More likely than not, without any sort of guidelines, you’d end up frustrated with analysis paralysis and overwhelmed with abundance. In the end, you’d make a sandwich and call it a day.

These are not the sandwiches of defeat, via FootosVanRobin on Flickr

Rather than smothering yourself in possibility, having initial constraints allows you the paradoxical freedom of out-of-the-box thinking. It’s like one of the ideas behind the Getting Things Done (GTD) movement: dump out extemporaneous thoughts to leave room for the new, the bold, the fresh.


There are plenty of ways to encourage creativity. Mind maps are popular, as is free association. But one of the pioneering tools in the field of creativity is the Oblique Strategies deck created by Brian Eno in the ’70s.

The Oblique Strategies deck is a deck of cards. Each card has a koan-like riddle or statement on its back to dislodge the usual ways of thinking. Instead of relying on rut-ridden modes of thought, the cards shift these usual perceptions and allow you forge a new path.

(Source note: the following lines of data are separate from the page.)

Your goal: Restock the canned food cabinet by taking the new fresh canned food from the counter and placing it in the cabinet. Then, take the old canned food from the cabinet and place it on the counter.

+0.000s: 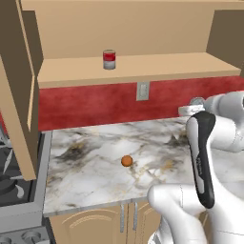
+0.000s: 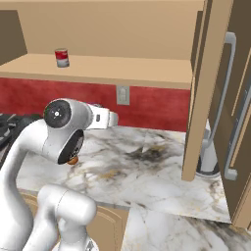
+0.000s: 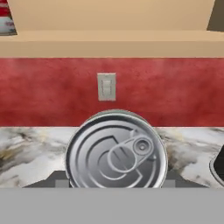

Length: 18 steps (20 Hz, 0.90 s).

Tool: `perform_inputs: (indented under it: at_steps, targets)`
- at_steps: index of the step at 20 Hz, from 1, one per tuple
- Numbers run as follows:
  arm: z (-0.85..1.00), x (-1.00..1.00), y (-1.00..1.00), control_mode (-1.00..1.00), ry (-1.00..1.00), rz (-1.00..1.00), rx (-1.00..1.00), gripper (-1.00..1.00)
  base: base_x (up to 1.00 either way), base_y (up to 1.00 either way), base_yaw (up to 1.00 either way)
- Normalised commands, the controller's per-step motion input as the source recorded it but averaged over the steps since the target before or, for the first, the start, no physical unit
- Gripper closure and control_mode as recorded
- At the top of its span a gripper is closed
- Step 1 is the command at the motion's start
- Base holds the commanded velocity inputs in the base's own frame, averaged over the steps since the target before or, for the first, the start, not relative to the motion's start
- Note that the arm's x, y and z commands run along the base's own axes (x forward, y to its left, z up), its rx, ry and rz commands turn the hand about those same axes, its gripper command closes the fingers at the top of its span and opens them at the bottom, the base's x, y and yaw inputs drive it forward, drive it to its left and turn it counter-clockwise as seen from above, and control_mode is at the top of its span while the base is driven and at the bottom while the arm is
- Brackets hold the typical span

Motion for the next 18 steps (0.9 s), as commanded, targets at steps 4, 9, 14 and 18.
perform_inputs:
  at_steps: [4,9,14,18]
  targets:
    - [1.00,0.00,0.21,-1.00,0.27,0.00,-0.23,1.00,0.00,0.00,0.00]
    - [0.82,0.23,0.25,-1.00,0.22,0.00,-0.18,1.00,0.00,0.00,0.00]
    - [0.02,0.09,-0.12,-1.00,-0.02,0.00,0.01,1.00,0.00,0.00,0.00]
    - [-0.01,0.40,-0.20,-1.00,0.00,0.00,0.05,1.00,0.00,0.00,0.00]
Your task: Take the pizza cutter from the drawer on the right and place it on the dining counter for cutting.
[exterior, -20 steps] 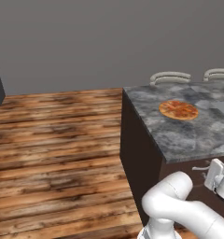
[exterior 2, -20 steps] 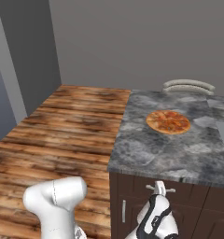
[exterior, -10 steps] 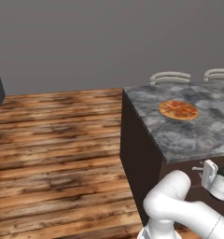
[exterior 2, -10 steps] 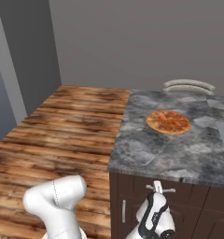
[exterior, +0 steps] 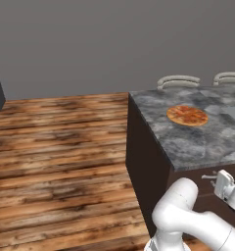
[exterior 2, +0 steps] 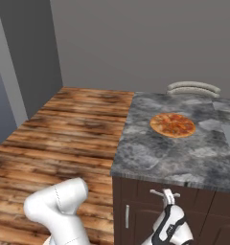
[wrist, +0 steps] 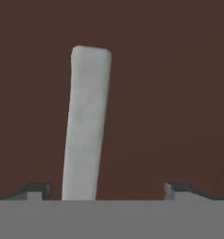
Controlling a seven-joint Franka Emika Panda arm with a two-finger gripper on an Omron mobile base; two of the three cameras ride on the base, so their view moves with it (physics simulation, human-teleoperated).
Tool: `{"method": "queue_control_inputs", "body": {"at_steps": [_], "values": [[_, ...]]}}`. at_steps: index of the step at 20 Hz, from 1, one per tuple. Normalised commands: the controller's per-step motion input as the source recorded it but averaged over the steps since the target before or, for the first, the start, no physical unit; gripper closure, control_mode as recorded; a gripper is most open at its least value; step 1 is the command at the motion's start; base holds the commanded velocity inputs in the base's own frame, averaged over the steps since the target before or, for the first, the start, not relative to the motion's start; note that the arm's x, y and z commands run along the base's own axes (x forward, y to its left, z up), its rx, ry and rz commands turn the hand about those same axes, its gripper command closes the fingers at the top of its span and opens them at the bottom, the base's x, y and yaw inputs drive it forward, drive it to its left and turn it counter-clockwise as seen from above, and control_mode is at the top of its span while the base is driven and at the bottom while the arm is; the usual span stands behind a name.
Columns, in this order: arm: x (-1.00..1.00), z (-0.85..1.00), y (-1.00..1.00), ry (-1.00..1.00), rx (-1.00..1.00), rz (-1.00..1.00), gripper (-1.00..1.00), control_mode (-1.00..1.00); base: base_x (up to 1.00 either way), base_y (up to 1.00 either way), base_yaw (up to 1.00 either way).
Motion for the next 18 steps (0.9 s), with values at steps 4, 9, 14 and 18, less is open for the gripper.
{"method": "queue_control_inputs", "body": {"at_steps": [4,9,14,18], "values": [[0.04,-0.01,0.18,0.03,0.0,0.0,1.0,-1.0,0.0,0.0,0.0],[0.02,0.0,0.01,0.06,0.0,0.0,1.0,-1.0,0.0,0.0,0.0],[0.0,0.0,0.0,0.0,0.0,0.0,1.0,-1.0,0.0,0.0,0.0],[-0.29,0.0,0.0,0.0,0.0,0.0,1.0,-1.0,0.0,0.0,0.0]]}}
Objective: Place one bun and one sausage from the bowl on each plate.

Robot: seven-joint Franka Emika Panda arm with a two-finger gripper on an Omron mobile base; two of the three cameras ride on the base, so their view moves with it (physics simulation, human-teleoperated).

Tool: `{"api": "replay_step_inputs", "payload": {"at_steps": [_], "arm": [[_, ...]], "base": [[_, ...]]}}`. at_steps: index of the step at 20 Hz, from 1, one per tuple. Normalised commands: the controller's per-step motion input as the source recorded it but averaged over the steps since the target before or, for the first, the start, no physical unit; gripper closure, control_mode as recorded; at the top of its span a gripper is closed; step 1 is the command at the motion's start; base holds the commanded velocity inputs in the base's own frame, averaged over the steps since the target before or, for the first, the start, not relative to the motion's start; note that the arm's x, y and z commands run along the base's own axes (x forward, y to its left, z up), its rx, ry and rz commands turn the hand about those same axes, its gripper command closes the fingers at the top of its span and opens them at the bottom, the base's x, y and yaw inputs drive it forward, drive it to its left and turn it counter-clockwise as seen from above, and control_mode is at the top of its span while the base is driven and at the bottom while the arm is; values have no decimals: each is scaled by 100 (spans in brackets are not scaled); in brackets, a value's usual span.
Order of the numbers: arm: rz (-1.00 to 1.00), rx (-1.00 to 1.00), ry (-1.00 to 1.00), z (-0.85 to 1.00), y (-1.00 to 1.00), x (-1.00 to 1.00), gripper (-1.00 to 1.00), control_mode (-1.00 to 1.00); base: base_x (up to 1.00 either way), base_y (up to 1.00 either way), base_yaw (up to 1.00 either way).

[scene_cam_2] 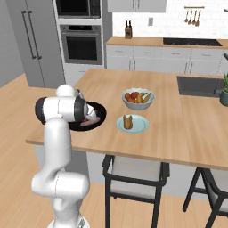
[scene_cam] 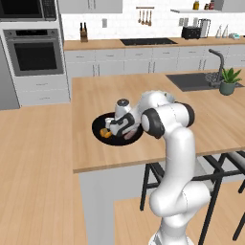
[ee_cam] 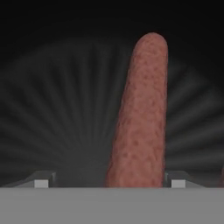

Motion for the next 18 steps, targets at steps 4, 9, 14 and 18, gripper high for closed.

“Only one element of each kind.” (Make a minimalist fruit salad based on the shapes of the initial ingredients. Mix together a monochromatic four-course dinner. Thematically tie together your sides and main.)

“Work at a different speed.” (Pull out the slow-cooker. Sous vide tofu to an exact time. Flash fry a vegetable.)

The Oblique Strategies deck isn’t just for creative types. Improv and randomness are useful even in realms far outlying the “creative sphere.”